Samantha Millard, 19, became critically ill after suffering a severe allergic reaction to the tablets, which she took on the advice of the controversial NHS helpline.
Within 72 hours of taking three pills, doctors put her on life support.
Samantha spent a month in hospital after developing the life-threatening Stevens Johnson syndrome, which causes the skin to peel off, and later developed toxic epidermal necrolysis syndrome, which has damaged her sight.
Roche responded by saying it has provided Cochrane with access to 3,200 pages of detailed information as part of their review.
TAMIFLU – Wonder cure of dangerous drug?
Tamiflu is a medicine which is used to prevent and treat influenza. It was discovered in 1999, by Gilead Sciences, a Californian biotech company set up by doctor Michael Riordan in 1987 and is manufactured by Roche.
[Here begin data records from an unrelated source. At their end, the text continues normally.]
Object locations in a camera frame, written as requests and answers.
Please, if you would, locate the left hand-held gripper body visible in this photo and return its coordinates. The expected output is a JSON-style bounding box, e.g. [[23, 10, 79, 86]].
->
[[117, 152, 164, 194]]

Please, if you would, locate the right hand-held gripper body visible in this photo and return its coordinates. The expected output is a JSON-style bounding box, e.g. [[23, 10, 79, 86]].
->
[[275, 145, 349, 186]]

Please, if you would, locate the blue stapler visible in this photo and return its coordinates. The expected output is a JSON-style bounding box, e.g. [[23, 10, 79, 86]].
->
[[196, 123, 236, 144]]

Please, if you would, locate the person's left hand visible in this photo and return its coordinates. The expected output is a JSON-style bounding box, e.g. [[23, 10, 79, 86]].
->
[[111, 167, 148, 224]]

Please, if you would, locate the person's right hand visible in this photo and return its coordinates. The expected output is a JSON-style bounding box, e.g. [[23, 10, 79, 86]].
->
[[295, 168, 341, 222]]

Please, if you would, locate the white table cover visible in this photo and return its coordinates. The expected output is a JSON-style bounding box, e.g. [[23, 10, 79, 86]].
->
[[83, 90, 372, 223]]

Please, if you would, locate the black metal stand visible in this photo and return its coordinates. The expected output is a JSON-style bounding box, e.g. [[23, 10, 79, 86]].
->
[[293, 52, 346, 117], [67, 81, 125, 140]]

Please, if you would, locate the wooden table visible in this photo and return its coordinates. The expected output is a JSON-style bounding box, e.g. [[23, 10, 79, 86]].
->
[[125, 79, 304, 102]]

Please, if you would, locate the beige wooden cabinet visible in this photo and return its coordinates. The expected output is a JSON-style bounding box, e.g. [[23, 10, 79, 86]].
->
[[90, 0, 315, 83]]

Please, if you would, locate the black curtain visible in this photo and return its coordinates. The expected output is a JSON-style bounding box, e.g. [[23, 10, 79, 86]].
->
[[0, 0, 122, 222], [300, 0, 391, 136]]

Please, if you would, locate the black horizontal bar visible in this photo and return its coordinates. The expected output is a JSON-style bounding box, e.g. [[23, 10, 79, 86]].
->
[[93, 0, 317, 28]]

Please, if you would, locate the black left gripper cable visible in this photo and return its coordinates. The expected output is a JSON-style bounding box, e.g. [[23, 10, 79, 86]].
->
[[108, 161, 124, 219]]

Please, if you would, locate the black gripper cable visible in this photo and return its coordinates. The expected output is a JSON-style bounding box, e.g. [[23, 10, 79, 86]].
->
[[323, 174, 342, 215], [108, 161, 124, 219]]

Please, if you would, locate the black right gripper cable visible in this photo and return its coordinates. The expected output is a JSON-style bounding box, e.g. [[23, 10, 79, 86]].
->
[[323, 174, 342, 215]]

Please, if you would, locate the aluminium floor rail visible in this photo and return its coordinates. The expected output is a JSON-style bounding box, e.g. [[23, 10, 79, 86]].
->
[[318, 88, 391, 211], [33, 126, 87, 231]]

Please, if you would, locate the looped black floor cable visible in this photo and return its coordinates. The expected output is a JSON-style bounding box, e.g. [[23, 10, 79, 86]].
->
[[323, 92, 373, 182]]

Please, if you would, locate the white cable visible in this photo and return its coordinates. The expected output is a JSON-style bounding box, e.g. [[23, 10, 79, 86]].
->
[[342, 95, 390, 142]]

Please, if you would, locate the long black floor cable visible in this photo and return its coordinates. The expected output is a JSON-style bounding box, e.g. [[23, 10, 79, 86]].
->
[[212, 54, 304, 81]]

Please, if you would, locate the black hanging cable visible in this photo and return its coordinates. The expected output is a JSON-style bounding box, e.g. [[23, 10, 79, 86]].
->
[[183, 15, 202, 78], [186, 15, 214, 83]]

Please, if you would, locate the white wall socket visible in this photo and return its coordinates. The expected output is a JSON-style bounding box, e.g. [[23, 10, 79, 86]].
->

The influenza virus gets into the body through the mouth or nose. It replicates itself in the cells lining the airways. The viruses then spread to more and more cells making the infection more serious.
Tamiflu blocks the effects of a chemical called neuraminidase that is made by the influenza virus, which it uses to spread. So the sooner it is taken after symptoms develop the better the chance of warding off the worst effects of flu.
This makes it easier for the body’s immune system to clear-up the infection.
It can cause side-effects, although not everyone will experience them.
‘The most common ones are nausea, vomiting and stomach ache,’ says GP Wendy Denning of London’s the Health Doctors clinic. ‘Tamiflu should be taken after food. However, if a person is sick within an hour of taking it, it is likely to be ineffective.’
Roche revised the Tamiflu patient information warning that it can cause hallucinations, delirium or abnormal behaviour, which sometimes ‘results in fatal outcomes’.
This was after the Japanese government warned doctors in March 2007 that Tamiflu should not be prescribed to teenagers for fear that it can lead to bizarre and self-destructive behaviour, after investigating the deaths of 18 Japanese children.
The Swiss firm said it made full clinical study data available to health authorities as part of the licensing process.
A spokesperson for Roche said today: ‘Roche stands behind the robustness and integrity of our data supporting the efficacy and safety of Tamiflu.’
A Department of Health spokesperson said: ‘At the end of last year we published a major review of the scientific evidence base, which showed a clear benefit in offering antivirals to those with severe illness and those with additional risk factors.
‘Our priority has always been to minimise the risk of serious illness and death from seasonal flu.’